_Work order_: Please report each line in the material below that includes "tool".

_The data_:
────────────────
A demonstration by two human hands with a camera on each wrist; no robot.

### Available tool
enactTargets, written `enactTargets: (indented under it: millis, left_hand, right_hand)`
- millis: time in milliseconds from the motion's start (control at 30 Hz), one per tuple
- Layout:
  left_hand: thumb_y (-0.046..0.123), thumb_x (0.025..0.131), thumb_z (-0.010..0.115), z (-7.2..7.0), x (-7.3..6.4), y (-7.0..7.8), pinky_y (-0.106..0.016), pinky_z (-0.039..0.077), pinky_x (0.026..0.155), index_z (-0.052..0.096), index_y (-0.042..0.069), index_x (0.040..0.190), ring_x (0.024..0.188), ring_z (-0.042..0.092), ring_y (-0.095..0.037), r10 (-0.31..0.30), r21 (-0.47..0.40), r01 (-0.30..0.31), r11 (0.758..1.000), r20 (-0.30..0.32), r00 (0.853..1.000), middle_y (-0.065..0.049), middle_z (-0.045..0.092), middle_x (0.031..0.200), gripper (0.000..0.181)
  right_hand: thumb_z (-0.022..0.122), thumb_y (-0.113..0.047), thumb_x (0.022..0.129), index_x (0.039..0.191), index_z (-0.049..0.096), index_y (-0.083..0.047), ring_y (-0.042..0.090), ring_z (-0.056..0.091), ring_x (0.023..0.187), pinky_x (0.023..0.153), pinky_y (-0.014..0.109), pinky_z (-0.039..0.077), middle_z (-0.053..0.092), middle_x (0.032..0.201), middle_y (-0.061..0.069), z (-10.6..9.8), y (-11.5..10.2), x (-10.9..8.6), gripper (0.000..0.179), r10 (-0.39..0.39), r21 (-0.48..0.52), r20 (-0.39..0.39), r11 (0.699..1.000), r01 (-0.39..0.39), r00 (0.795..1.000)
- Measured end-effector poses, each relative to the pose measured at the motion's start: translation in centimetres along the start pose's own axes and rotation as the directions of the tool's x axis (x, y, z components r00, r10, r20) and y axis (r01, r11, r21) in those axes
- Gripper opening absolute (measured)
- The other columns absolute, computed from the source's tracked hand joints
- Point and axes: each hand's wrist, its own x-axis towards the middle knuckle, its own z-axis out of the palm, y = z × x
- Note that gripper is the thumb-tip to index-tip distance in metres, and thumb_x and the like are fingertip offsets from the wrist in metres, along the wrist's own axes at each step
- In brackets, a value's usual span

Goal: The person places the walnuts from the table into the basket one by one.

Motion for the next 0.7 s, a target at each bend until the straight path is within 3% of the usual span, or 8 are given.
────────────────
_Answer to this task_:
### Available tool
- Measured end-effector poses, each relative to the pose measured at the motion's start: translation in centimetres along the start pose's own axes and rotation as the directions of the tool's x axis (x, y, z components r00, r10, r20) and y axis (r01, r11, r21) in those axes

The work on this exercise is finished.